§ **Assignment**:
Wherever the word "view" occurs in the lines below, copy the whole line.

Entries taken from a collection
┌──

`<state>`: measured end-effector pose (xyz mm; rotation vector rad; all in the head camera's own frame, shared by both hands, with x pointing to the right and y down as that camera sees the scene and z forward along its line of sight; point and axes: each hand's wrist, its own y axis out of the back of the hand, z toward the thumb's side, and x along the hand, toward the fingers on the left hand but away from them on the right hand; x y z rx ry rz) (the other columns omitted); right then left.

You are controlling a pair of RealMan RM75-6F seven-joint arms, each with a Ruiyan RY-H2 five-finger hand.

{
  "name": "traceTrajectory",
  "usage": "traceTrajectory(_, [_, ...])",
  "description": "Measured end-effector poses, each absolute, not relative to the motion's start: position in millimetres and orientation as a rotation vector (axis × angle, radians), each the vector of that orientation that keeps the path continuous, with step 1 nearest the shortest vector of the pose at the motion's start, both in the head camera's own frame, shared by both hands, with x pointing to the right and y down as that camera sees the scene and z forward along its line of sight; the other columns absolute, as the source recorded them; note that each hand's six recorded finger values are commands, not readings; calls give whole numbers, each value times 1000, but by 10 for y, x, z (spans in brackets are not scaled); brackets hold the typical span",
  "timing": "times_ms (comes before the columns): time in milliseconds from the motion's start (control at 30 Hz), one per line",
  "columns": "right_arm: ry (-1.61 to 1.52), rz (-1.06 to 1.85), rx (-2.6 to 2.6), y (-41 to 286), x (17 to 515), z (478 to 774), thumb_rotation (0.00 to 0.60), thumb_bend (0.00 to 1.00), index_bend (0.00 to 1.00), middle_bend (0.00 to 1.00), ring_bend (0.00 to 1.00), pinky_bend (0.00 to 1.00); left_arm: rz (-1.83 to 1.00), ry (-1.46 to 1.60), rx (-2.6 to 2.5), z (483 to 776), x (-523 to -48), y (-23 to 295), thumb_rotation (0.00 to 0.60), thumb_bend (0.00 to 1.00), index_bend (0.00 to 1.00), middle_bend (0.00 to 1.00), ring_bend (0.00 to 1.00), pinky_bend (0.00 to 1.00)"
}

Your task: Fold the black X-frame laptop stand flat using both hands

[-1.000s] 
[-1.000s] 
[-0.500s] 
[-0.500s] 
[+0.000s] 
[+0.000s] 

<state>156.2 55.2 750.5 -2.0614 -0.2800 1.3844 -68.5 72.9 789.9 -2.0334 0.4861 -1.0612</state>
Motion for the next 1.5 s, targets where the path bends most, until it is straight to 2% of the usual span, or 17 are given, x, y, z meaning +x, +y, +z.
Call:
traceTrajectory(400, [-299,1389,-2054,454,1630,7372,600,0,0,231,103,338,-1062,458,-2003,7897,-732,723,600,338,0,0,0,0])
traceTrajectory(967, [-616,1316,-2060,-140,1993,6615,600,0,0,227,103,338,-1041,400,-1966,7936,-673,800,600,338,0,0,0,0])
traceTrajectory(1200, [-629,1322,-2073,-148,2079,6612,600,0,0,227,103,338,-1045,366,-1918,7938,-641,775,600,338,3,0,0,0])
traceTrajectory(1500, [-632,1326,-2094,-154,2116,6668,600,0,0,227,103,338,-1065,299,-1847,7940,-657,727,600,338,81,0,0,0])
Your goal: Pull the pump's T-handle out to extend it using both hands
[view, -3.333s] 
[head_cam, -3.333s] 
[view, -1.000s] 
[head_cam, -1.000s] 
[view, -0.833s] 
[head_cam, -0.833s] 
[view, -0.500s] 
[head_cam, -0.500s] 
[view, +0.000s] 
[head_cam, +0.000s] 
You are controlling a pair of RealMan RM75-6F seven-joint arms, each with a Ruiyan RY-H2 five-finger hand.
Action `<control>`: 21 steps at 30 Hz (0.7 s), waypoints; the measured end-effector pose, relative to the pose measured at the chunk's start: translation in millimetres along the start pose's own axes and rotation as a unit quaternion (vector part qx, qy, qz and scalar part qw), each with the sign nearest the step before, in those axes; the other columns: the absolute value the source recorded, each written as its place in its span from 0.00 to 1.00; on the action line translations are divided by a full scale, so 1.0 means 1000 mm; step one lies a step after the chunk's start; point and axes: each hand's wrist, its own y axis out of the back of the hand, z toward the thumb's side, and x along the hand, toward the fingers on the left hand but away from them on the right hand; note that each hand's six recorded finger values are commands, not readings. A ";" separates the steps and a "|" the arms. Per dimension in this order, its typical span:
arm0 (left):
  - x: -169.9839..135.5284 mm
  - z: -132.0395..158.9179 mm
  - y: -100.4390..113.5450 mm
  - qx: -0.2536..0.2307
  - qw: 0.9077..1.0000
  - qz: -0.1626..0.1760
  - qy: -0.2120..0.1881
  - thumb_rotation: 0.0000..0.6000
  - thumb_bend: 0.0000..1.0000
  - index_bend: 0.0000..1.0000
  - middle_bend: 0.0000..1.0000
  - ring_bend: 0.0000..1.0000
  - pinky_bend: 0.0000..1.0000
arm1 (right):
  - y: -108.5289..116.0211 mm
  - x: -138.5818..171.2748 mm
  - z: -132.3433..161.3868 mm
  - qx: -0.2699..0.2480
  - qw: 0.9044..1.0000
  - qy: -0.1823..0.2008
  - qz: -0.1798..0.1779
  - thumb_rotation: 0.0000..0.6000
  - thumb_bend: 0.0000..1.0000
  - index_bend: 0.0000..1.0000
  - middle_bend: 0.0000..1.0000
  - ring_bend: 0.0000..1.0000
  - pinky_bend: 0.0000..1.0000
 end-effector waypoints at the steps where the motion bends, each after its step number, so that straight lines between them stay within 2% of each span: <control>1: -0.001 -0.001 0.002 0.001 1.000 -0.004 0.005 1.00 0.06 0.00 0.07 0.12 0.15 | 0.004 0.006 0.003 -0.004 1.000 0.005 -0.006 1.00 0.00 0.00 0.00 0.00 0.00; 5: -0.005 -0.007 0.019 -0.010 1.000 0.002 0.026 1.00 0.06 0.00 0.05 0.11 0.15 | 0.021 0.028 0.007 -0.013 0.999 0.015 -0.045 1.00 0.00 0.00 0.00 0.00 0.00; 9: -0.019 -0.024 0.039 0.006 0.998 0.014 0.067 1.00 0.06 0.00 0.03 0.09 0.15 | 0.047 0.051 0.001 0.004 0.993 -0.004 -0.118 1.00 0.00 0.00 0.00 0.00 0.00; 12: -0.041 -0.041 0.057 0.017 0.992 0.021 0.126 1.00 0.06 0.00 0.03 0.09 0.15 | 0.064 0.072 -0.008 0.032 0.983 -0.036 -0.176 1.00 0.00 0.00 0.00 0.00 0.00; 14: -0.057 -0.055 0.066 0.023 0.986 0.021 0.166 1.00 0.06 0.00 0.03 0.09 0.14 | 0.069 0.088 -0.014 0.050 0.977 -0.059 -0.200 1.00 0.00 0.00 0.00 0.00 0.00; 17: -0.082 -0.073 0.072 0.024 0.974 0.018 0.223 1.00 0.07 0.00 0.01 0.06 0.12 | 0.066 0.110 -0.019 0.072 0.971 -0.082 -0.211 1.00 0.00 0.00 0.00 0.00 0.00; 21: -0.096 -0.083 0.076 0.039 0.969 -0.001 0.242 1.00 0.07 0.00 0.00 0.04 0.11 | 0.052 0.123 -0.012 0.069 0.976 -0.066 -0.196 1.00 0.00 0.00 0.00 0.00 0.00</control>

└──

§ **Solution for this exercise**:
[view, -3.333s] 
[view, -1.000s] 
[view, -0.833s] 
[view, -0.500s] 
[view, +0.000s] 

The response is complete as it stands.